The Movement believes that at present there is a real opportunity to resume the peace process in the Middle East, in order to achieve a peaceful solution, and calls upon the international community to discharge its responsibility so as not to lose this opportunity.

We deplore the fact the Palestinian people continues to suffer as a result of the blockade of international assistance imposed over a year ago and still in place. While attention is focused on the attempts to revitalize the peace process and the measures adopted by the new Palestinian Government, it is not possible to ignore the serious situation on the ground. In such a situation as prevails, most certainly any progress that can be made will come to a halt.

We call upon the Government of Israel to accept the Arab Peace Initiative and resume a process of serious and direct negotiations on all fronts.

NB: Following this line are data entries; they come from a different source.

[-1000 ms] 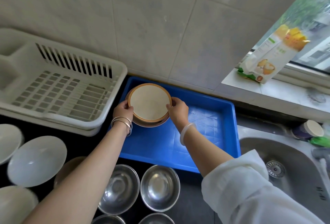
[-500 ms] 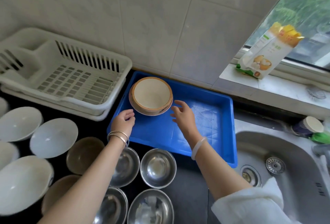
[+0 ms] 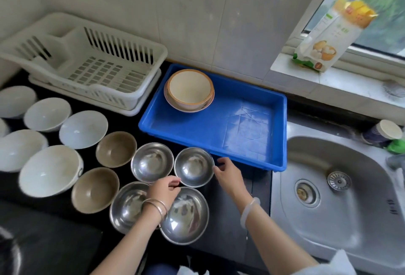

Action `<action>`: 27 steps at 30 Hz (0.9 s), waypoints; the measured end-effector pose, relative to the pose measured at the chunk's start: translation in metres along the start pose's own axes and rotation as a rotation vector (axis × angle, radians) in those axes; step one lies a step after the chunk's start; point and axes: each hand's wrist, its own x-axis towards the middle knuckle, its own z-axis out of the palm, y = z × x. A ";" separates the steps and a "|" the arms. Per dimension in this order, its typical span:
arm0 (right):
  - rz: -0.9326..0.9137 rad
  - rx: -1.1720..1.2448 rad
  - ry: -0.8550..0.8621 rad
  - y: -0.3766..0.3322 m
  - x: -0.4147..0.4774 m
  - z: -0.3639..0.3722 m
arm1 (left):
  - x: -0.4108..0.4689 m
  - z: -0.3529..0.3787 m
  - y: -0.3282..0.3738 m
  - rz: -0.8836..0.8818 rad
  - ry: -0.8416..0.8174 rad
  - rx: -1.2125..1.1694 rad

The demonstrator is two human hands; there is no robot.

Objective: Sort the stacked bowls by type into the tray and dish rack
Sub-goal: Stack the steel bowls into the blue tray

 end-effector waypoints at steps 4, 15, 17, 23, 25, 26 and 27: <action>0.064 0.142 -0.066 0.000 0.003 0.007 | -0.007 0.004 0.001 0.017 0.047 0.159; 0.047 0.210 0.010 0.006 -0.015 -0.017 | -0.003 0.004 -0.001 0.007 0.041 0.216; 0.041 0.191 0.028 0.009 -0.020 -0.026 | -0.002 0.004 0.000 -0.006 0.038 0.187; 0.013 0.213 0.078 0.013 -0.031 -0.051 | 0.000 0.011 0.008 -0.048 0.034 -0.024; 0.004 0.207 0.083 0.012 -0.036 -0.057 | 0.002 0.016 0.011 -0.047 0.034 -0.098; 0.002 0.209 0.083 0.012 -0.038 -0.058 | 0.003 0.018 0.012 -0.056 0.030 -0.143; 0.001 0.207 0.085 0.013 -0.040 -0.058 | 0.003 0.020 0.013 -0.073 0.024 -0.194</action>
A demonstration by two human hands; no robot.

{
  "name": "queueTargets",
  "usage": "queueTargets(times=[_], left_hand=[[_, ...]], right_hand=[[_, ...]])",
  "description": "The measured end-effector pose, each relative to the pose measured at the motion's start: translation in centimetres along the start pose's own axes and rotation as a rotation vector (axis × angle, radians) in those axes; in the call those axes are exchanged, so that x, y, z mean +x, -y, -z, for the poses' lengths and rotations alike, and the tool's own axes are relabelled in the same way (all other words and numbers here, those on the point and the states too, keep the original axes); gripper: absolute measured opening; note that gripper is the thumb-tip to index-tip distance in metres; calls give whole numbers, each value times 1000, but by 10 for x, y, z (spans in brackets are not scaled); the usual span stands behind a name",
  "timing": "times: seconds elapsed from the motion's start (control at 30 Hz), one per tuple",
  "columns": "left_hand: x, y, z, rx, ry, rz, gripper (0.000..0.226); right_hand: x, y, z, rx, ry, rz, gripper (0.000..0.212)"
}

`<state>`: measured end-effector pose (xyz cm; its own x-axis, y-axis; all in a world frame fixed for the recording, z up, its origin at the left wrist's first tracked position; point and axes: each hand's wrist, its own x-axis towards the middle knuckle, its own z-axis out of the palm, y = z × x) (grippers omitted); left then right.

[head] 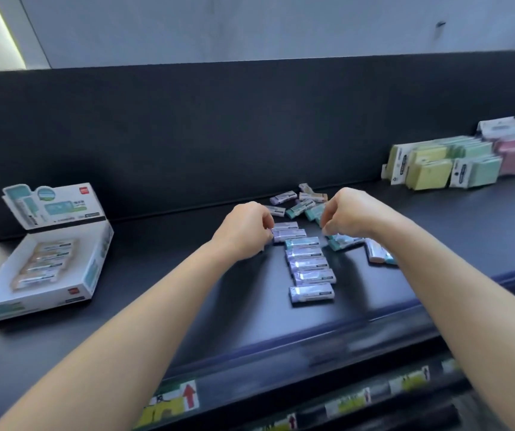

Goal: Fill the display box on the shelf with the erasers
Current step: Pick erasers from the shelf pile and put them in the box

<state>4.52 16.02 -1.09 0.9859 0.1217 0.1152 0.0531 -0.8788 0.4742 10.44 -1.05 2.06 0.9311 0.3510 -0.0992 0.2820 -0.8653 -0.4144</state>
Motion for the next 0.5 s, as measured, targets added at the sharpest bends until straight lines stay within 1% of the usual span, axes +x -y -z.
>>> queueTargets(times=[0.07, 0.17, 0.23, 0.33, 0.4, 0.47, 0.5], left_hand=[[3, 0, -5, 37, 4, 4, 18], [6, 1, -10, 50, 7, -2, 20], [7, 1, -12, 52, 2, -10, 18], [10, 2, -13, 35, 11, -23, 14], [13, 4, -13, -1, -21, -11, 11], [15, 7, -10, -21, -64, 13, 8], [16, 8, -9, -21, -70, 23, 8]], right_hand=[[1, -1, -1, -9, 39, 41, 6], [5, -1, -6, -34, 89, 87, 7], [8, -1, -9, -28, 81, 81, 2], [12, 1, -12, -8, 45, 49, 13], [14, 3, -13, 7, 21, 42, 12], [16, 6, -15, 25, 8, 56, 6], [17, 9, -16, 29, 8, 71, 8]])
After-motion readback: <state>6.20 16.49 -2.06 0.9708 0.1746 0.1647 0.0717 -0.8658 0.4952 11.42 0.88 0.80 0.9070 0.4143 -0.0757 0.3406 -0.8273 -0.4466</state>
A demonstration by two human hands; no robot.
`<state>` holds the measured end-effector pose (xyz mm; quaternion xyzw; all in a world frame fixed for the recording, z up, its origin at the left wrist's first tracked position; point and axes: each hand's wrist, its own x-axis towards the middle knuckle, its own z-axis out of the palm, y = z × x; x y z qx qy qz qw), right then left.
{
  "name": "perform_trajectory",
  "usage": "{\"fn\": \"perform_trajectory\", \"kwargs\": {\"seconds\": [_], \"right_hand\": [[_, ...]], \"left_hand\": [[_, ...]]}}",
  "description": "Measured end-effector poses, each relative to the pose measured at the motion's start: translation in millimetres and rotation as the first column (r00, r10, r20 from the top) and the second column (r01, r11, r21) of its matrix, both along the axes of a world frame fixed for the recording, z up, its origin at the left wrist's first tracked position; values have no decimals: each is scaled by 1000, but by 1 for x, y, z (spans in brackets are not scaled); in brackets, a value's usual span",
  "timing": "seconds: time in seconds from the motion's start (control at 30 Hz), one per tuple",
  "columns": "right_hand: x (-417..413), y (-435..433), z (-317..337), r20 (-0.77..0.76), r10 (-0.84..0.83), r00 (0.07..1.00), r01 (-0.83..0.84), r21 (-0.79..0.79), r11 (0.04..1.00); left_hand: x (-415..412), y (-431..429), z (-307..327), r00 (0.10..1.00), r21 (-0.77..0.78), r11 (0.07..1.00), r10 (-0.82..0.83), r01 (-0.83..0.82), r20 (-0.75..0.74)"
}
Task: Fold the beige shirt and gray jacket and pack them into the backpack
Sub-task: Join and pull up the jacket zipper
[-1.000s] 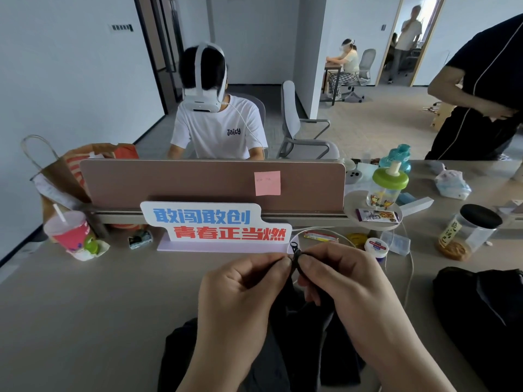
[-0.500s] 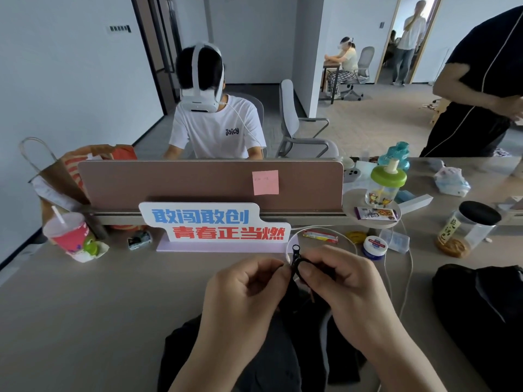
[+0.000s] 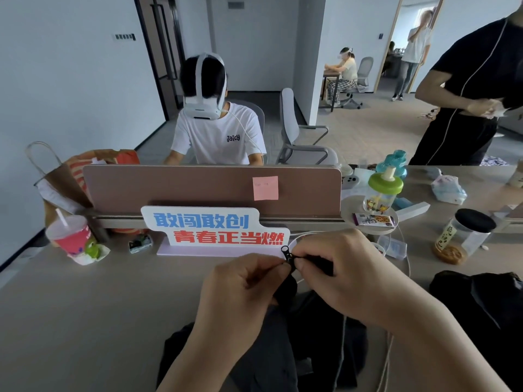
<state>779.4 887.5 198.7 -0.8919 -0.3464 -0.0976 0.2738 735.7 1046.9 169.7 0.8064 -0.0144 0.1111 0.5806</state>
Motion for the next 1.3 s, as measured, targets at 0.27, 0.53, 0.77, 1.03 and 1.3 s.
{"fn": "perform_trajectory", "kwargs": {"seconds": [0.27, 0.53, 0.77, 1.03, 1.3], "right_hand": [[-7, 4, -44, -370, 15, 929, -50, -85, 995], [-13, 21, -57, -432, -126, 893, 332, 445, 832], [-19, 24, -9, -366, 86, 927, 212, 696, 686], [-16, 23, -1, -328, 95, 940, 187, 726, 662], [-13, 22, -2, -349, 113, 930, 186, 715, 674]], "left_hand": [[-2, -2, 13, 962, -235, 964, 176, -125, 210], [15, 13, 14, 978, -207, 972, 147, -115, 148], [8, 4, 14, 998, -272, 962, -3, 19, 60], [3, 3, 17, 997, -274, 959, -65, 73, 37], [6, 1, 18, 998, -277, 959, -67, 61, -12]]}}
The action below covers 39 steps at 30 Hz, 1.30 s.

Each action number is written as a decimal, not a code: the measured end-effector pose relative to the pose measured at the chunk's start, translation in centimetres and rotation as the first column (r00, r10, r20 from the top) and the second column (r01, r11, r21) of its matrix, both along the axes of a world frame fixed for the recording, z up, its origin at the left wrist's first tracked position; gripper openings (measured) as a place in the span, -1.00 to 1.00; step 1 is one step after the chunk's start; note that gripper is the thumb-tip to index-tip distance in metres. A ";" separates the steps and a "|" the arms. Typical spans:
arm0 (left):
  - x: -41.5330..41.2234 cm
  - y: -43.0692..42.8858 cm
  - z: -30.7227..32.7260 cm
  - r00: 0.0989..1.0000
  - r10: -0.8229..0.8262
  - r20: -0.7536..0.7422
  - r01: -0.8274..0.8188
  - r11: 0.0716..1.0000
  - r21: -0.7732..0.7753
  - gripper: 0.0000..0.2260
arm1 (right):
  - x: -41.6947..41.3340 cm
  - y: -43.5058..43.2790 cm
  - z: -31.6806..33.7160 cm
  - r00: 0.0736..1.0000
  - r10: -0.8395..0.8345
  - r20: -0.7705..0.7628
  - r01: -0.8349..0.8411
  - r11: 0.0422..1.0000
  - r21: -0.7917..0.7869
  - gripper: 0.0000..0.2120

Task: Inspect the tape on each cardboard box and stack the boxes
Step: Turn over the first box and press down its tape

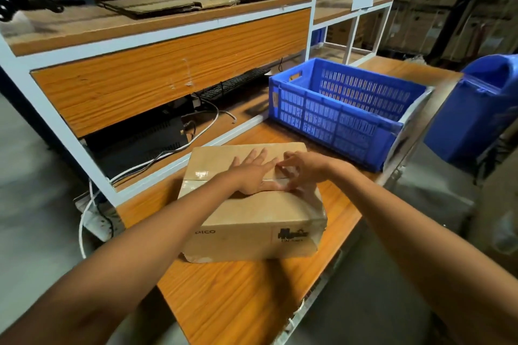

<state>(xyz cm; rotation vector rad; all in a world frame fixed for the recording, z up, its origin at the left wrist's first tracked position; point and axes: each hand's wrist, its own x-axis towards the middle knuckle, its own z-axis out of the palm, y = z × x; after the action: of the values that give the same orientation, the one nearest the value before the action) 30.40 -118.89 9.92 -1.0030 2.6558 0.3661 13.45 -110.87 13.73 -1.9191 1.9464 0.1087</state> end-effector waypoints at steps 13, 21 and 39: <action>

The NAM will continue to support and contribute to the extent possible to the attainment of just, complete and lasting peace in the Middle East, based on all relevant United Nations resolutions, the terms of reference of the Madrid Conference, the principle of territory for peace, the Arab Peace Initiative and the Road Map. We are looking forward to working together with the G-8 leaders, some of whom are members of the Quartet, on the implementation of the Road Map, in order to achieve this long-yearned objective of the international community.

...
V. COMMITTEE ON THE EXERCISE OF THE INALIENABLE RIGHTS
OF THE PALESTINIAN PEOPLE COMMEMORATES 40 YEARS
OF ISRAELI OCCUPATION

On 7 June 2007 the Committee on the Exercise of the Inalienable Rights of the Palestinian People held a special meeting to mark 40 years of occupation by Israel of the Palestinian territory, including East Jerusalem (GA/PAL/1055). The Bureau of the Committee issued the following statement (GA/PAL/1056) on the same day:

This week marks the fortieth anniversary of the Israeli occupation of the Palestinian territory, including East Jerusalem. Following the end of the June 1967 hostilities, the Security Council in its resolution 242 (1967) emphasized, among other things, the inadmissibility of the acquisition of territory by war, and affirmed the need for a withdrawal of Israel from territories occupied in the conflict, and the right of every state in the area to live in peace within secure and recognized boundaries. That resolution and many others adopted since June 1967 have not been implemented to date. The military occupation of the Palestinian territory, including East Jerusalem, unprecedented in modern history, continues to this very day.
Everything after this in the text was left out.